Dataset content:
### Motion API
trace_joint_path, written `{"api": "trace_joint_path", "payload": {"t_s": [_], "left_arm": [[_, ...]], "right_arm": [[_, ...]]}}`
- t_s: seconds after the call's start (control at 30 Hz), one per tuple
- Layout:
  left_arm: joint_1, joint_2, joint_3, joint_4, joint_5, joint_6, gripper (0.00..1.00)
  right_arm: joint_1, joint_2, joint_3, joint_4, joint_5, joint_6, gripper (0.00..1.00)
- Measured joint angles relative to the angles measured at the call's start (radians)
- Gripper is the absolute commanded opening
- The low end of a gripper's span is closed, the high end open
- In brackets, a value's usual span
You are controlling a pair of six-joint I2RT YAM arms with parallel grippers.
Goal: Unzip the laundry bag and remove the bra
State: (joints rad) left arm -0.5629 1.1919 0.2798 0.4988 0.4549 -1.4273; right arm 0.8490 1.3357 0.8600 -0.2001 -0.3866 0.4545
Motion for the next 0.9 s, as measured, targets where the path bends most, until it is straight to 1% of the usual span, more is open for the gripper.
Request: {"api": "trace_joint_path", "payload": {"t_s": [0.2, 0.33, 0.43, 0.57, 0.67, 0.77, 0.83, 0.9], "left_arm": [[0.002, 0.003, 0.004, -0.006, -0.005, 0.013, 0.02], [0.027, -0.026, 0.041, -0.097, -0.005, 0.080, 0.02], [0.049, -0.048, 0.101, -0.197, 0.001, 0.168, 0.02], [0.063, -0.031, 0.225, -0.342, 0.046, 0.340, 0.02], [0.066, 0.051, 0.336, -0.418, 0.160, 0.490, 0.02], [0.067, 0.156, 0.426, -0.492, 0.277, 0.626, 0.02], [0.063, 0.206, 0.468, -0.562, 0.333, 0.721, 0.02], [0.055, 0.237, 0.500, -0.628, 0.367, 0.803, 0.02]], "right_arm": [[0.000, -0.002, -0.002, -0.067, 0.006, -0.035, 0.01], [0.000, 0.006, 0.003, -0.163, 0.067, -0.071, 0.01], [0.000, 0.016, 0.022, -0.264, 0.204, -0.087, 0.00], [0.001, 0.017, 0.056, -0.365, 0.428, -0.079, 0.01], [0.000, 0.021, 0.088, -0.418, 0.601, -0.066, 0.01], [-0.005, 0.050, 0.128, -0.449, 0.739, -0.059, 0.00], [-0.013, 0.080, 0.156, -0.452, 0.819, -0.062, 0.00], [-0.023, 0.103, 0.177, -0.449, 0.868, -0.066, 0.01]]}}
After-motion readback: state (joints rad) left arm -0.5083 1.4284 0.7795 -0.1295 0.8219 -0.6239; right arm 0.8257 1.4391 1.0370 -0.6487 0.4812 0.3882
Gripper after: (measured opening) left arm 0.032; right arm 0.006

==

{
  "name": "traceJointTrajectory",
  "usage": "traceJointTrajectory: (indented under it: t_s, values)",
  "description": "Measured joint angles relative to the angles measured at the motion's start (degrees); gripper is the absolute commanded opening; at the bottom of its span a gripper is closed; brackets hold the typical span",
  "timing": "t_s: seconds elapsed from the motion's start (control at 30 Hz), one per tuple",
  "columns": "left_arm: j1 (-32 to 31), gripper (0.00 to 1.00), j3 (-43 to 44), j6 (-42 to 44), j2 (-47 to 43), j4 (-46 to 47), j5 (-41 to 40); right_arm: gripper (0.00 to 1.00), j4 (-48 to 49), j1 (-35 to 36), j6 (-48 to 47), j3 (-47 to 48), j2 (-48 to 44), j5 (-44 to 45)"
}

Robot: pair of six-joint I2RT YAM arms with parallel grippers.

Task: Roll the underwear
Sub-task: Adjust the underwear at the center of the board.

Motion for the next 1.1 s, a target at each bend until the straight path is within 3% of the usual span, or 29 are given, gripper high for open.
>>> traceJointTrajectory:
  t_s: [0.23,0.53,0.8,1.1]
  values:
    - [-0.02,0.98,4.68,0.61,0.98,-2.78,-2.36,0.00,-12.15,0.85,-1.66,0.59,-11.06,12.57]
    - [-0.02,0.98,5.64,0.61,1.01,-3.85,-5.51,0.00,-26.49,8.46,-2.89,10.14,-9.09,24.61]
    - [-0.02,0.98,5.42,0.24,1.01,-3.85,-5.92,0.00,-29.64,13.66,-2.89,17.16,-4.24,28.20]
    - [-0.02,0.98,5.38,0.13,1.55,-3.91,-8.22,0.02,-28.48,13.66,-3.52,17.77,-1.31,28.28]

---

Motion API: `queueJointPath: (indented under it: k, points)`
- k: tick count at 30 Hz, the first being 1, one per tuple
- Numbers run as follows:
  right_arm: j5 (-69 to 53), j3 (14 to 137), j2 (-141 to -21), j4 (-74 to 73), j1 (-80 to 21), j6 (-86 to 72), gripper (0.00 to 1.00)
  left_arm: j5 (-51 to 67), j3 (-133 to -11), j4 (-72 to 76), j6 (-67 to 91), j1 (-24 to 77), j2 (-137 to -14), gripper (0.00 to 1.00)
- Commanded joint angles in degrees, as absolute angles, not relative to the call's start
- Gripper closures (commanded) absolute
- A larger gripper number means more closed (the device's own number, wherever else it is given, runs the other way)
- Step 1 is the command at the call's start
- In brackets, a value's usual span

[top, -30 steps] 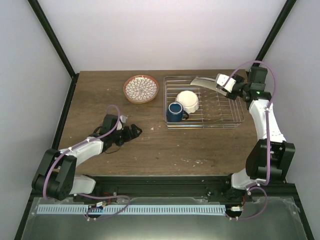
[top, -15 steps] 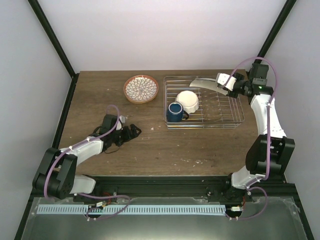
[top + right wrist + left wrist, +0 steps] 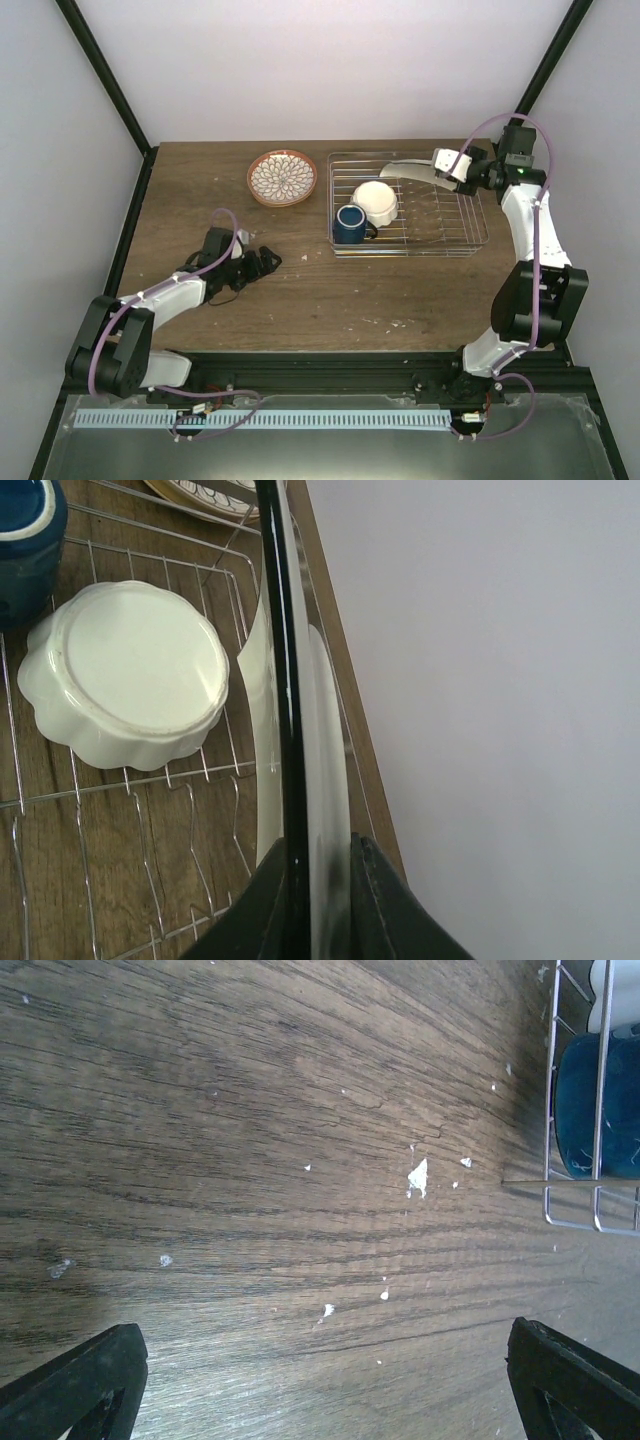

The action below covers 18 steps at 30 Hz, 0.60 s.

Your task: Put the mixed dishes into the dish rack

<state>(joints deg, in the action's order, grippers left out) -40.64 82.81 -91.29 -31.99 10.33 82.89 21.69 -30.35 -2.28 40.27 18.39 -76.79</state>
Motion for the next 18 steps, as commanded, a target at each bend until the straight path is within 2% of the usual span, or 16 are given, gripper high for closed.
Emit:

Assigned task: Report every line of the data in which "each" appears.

Task answer:
Motion for the next 1.1 s, a target at each bend until the straight path is within 3% of the usual span, or 29 are given, gripper high for open.
Motion for the next 18 steps, as commanded, a target at each bend until the straight path is within 2% of the usual span, or 16 are given, gripper high for closed.

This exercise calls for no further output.